An image of a boat zooming across deep blue fast moving water.

Another wave of healing and growth rolled in this week. I allowed myself to feel it and experience what it brought. Then I practiced my faith and trust in my path and process. When my tears began to dry, I learned something about myself that surprised me. 

At first I thought we were healing the usual abuse energies, but soon I realized that wasn’t it. We were healing and releasing something I didn’t realize I carried, shame. 

In recent years, as my life deconstructed, I would become angry with myself. Angry that I couldn’t make my life work. Angry that I couldn’t get my career going again. Angry that I couldn’t leave a relationship that had ended years before.

The emotion of anger wasn’t often expressed. It was more of an undercurrent in my life. The emotion that I felt and was most often expressed as a deep sadness. Regret for how my life had turned out. Fear of where it was going. The basis of it all was shame. 

I used to wonder where my fire had gone. I wondered why I couldn’t move forward. Shame underlying it all.

Meanwhile my spiritual life flourished. I found wonder in the new experiences and solace in my spiritual practices. Parts of my life were being expanded while others were being deconstructed. I focused on the new while allowing the old to fall away. 

My faith and trust in my path and process was like that proverbial bridge over troubled water. They were my life raft. They are my life raft.

This week as my life situation shifted, stormy seas began to threaten my housing situation, I held onto my faith and trust. I released what no longer served and affirmed my faith, trust, path, and purpose. 

And I surrendered.

I surrendered those parts of me that said that it was up to me to make things work out. I surrendered the need to push forward. I surrendered the part of me that said life had to be a certain way. And I surrendered the need to hold on to what was ready to leave my life. 

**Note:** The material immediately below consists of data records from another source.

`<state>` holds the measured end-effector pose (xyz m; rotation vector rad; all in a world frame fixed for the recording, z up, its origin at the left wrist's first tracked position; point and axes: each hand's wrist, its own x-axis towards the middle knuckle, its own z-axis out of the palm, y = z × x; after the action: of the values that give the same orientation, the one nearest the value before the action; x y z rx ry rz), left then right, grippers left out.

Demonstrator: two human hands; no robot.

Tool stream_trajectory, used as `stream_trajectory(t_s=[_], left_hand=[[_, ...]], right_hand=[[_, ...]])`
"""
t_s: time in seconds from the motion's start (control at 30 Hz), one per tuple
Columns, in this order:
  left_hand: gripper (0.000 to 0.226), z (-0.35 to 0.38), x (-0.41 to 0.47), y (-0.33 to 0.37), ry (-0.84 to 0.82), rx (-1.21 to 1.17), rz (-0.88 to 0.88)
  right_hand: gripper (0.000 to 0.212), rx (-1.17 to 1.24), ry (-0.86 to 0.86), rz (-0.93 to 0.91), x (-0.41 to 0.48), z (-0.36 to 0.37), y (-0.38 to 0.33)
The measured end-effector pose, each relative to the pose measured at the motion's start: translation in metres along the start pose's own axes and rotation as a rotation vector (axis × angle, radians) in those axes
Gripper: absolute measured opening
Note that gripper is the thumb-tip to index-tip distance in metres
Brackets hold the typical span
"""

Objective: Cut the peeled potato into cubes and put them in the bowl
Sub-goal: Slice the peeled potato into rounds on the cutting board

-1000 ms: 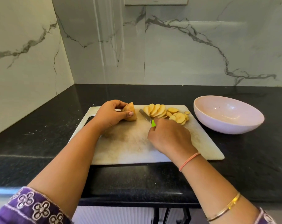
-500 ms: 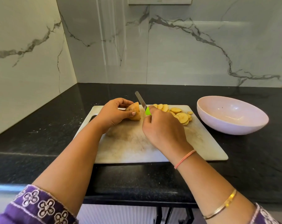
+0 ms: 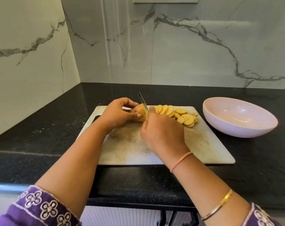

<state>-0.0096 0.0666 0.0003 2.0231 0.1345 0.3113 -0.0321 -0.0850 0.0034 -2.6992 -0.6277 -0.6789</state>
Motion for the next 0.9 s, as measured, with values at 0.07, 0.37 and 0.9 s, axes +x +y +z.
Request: stream_trajectory(t_s=[0.07,0.37,0.9], left_hand=[[0.031,0.000,-0.001,-0.001,-0.002,-0.004,0.002],[0.028,0.002,0.000,0.000,0.008,-0.016,0.003],[0.030,0.000,0.000,0.001,-0.018,-0.031,0.045]], right_hand=[[0.047,-0.027,0.004,-0.017,-0.004,0.004,-0.002],[0.053,0.014,-0.065,-0.028,-0.010,0.006,0.000],[0.022,0.061,-0.336,0.022,-0.011,-0.016,-0.002]])
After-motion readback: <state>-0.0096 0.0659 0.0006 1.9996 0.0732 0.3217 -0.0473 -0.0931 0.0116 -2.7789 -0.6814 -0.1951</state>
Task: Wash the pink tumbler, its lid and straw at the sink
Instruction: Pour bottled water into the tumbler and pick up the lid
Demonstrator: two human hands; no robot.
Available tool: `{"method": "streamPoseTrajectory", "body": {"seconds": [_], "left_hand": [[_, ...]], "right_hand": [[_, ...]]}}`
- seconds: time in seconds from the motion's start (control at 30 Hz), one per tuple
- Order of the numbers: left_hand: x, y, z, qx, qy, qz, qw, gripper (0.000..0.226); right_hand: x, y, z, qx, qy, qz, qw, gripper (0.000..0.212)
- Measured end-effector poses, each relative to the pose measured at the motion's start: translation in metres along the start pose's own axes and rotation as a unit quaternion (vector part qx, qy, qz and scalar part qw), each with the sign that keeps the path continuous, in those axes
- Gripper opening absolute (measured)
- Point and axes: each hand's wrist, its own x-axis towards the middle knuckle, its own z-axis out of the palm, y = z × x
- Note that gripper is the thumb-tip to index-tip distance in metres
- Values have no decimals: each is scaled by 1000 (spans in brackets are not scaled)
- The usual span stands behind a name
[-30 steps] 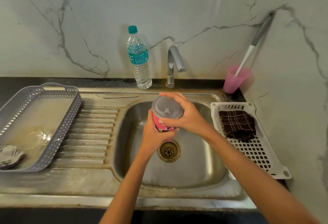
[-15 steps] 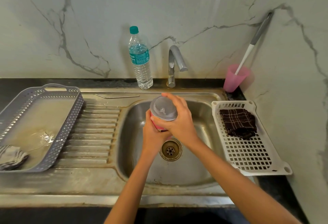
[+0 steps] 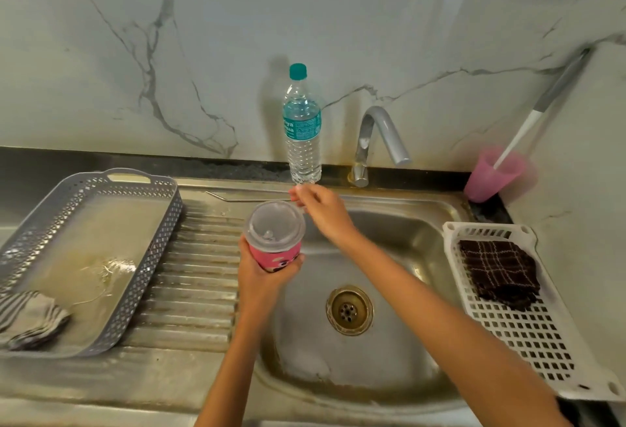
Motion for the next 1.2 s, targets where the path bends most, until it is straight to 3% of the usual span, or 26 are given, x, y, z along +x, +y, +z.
{"method": "streamPoseTrajectory", "body": {"seconds": [0.27, 0.4, 0.47, 0.53, 0.63, 0.77, 0.87, 0.93, 1.07, 1.2], "left_hand": [[51, -11, -35, -12, 34, 6, 999, 96], [66, -10, -46, -3, 29, 15, 999, 101], [71, -13, -49, -4, 35, 13, 999, 100], [73, -14, -50, -3, 38, 11, 999, 97], [75, -17, -51, -6, 40, 10, 999, 96], [75, -19, -49, -2, 33, 13, 999, 97], [72, -20, -48, -4, 31, 10, 999, 99], [68, -21, -46, -7, 26, 8, 1000, 99], [55, -21, -41, -11, 2, 1, 1000, 98], [33, -24, -31, -9, -31, -10, 999, 97]], "right_hand": [[107, 18, 78, -259, -100, -96, 956, 13], [124, 15, 99, -290, -118, -133, 940, 45], [129, 20, 107, -306, -112, -116, 938, 44], [130, 25, 113, -310, -101, -93, 941, 28], [131, 30, 119, -307, -93, -84, 944, 23], [132, 31, 117, -315, -95, -100, 939, 28], [131, 31, 112, -315, -90, -115, 938, 48], [128, 32, 106, -299, -69, -107, 946, 49], [100, 24, 72, -222, 8, -93, 970, 10], [37, -3, 13, -137, 105, -134, 976, 8]]}}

I do not control anyone or anything. I cannot make people change. Nor can I control other peoples’ paths. I can’t even control my own path. I have surrendered to my spiritual path. 

My life has been in a state of deconstruction for more than five years. Maybe this current moment feels difficult because I am at the end of deconstruction. And maybe it’s hard because we are ending the thing that’s been around the longest.

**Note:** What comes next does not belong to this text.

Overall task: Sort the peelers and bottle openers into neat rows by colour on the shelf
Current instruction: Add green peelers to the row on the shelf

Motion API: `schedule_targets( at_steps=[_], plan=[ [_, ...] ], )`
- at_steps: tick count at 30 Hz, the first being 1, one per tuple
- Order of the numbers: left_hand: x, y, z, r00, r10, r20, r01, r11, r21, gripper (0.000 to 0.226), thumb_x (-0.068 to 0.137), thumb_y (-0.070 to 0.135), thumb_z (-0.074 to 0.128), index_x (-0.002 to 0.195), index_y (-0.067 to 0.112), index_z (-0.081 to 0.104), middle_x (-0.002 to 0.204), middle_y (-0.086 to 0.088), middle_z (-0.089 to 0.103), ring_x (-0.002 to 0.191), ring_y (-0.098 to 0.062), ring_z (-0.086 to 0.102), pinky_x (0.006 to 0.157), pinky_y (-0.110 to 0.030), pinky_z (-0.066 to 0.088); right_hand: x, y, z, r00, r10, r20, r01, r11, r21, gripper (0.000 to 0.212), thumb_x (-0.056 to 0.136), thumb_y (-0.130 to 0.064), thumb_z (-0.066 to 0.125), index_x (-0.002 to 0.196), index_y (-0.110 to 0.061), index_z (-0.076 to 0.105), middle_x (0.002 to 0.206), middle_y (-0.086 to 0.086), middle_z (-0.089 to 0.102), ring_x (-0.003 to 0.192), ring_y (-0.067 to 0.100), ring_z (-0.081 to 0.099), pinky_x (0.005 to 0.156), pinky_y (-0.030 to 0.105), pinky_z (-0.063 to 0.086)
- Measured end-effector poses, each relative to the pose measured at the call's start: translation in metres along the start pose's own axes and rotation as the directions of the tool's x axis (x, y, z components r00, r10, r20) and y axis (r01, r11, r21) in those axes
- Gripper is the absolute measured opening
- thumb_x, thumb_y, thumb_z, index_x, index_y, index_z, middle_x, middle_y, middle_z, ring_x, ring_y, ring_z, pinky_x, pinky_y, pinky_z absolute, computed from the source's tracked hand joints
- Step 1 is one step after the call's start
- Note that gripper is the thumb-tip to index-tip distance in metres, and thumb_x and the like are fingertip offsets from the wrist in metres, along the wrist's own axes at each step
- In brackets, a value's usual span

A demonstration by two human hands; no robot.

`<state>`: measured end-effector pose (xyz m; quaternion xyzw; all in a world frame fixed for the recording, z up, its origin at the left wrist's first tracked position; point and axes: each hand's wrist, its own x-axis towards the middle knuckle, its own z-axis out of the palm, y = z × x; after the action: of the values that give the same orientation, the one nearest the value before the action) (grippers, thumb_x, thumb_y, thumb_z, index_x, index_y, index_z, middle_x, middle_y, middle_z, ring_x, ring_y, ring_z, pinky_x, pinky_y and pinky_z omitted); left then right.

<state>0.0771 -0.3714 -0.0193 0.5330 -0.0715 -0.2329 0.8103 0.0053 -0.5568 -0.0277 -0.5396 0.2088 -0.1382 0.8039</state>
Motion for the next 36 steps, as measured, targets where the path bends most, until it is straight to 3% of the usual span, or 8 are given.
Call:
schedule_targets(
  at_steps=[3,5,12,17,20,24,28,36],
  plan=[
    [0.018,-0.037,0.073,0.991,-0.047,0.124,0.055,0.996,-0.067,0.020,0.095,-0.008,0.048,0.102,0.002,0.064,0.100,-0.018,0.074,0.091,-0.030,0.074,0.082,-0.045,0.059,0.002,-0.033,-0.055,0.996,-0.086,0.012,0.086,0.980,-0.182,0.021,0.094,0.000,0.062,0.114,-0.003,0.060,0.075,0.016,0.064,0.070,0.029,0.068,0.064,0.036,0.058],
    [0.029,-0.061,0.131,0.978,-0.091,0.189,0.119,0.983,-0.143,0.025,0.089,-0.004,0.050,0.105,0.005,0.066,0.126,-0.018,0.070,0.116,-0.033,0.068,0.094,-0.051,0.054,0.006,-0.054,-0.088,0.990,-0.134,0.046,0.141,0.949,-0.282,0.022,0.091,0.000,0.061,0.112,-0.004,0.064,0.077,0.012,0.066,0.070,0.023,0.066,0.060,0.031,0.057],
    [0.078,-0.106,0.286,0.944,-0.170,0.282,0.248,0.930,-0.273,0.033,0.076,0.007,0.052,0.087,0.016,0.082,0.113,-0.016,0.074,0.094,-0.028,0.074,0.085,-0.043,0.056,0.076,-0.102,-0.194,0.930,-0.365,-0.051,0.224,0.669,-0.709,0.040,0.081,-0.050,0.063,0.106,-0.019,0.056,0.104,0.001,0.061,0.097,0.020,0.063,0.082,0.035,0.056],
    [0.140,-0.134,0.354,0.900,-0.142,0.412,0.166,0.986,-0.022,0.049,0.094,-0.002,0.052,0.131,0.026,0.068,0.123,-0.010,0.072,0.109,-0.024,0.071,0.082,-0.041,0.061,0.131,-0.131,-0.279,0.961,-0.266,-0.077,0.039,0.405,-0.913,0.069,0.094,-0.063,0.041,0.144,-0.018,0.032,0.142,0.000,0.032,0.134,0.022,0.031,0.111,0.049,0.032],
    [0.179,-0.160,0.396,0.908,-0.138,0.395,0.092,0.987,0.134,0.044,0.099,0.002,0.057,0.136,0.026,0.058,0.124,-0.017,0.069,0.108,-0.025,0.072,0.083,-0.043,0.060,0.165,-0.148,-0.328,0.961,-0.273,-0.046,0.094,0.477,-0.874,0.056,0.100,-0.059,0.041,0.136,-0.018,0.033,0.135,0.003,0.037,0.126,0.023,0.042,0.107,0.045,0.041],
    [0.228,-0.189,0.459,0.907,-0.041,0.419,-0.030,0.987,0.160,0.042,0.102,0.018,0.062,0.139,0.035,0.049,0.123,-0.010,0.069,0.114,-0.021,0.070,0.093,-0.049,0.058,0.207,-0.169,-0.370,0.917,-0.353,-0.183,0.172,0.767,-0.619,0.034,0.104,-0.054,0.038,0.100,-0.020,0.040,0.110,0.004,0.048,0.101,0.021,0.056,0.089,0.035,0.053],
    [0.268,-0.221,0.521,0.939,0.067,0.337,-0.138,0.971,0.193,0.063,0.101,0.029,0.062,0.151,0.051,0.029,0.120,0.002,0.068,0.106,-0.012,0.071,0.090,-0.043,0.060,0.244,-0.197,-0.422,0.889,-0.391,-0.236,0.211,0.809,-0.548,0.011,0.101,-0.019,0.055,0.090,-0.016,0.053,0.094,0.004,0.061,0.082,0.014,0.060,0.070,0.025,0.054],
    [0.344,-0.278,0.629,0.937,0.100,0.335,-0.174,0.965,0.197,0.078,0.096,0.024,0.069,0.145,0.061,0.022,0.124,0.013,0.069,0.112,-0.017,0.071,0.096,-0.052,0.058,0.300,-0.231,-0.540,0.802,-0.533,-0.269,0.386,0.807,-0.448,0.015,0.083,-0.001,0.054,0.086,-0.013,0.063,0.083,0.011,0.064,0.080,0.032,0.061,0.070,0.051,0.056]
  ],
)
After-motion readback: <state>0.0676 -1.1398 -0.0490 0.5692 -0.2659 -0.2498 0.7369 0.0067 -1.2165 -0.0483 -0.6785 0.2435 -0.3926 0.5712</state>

The signs are all around me. I am in alignment with my path and purpose. My life, at this moment, is what it is supposed to be. I am where I am supposed to be. The deconstruction of my life is aligned. I release shame and allow my life to fall apart.

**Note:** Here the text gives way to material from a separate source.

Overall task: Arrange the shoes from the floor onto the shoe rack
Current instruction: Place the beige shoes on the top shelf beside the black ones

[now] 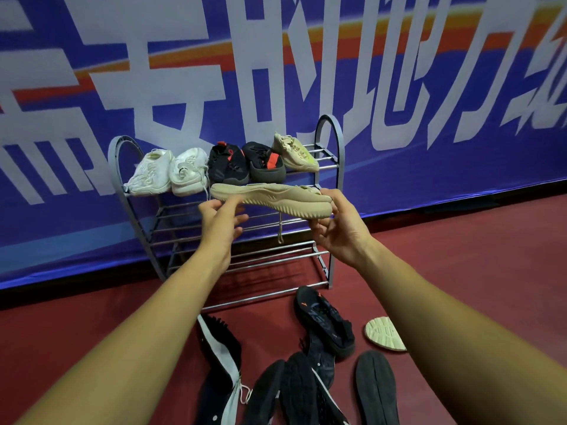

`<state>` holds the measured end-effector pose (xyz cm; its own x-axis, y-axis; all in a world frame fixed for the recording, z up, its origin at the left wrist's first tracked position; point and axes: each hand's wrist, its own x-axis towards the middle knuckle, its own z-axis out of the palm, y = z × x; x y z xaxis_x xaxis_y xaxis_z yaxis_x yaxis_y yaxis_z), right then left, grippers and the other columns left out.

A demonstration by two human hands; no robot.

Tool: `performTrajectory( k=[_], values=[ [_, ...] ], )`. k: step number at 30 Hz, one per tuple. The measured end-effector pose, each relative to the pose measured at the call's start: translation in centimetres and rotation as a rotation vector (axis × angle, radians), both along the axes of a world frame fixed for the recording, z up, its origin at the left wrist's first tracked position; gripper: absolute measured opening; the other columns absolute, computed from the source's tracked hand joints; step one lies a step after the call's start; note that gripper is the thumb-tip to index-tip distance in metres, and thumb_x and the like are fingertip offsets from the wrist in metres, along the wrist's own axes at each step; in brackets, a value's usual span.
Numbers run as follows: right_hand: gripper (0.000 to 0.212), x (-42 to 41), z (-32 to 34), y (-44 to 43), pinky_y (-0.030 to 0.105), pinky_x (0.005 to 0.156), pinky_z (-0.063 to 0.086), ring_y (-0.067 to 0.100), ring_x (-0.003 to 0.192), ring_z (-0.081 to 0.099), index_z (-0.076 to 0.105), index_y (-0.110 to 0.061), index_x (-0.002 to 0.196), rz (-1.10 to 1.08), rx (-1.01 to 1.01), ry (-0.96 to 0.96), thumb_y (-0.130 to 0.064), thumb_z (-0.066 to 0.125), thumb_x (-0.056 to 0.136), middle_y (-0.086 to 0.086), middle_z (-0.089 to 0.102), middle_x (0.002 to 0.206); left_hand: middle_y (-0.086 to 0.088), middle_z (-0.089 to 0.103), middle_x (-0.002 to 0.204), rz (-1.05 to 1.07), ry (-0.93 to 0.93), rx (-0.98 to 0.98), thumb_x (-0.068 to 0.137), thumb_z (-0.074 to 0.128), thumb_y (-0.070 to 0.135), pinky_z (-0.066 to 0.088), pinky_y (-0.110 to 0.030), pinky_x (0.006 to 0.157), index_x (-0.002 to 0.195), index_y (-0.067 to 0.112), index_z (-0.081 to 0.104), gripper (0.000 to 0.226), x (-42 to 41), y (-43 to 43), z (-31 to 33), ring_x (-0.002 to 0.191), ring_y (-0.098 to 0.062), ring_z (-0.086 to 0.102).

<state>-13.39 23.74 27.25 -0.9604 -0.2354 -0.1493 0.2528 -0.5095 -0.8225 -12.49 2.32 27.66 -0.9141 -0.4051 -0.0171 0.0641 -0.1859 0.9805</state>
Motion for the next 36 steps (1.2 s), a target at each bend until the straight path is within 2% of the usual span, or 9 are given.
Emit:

As I write this a sense of peace is coming over me. I have no desire to figure it all out beyond what I’ve written here.

I have surrendered. My life is not my own. There are forces deconstructing and rebuilding. Destiny and Divine timing are at work. Spirit is at work. I surrendered to my spiritual path a while back, and I will continue to do so. 

I feel both vulnerable and at peace. Peace is good. 

I am choosing to put my full faith and trust in the deconstruction of my life. Because I know that the rebuilding began within me years ago. And I know that it is only a matter of faith and Divine timing until the rebuilding is made manifest in my life. 

I release shame. I release control. I release the fight against the natural flow of my life. I release the shame and blame.

I surrender to the Divine within me. I allow the Divine to work through me and rebuild my life.

And as I do so, I will be gentle and compassionate with myself.

Gratitude and Connection. 

During the deconstruction of my life, parts have flourished. One is my spiritual path; the other is this blog.

I am grateful to celebrate another record month. In September, nearly 28,000 pages were viewed. People from 110 countries visited! 

I am so very grateful you’re here. I love you.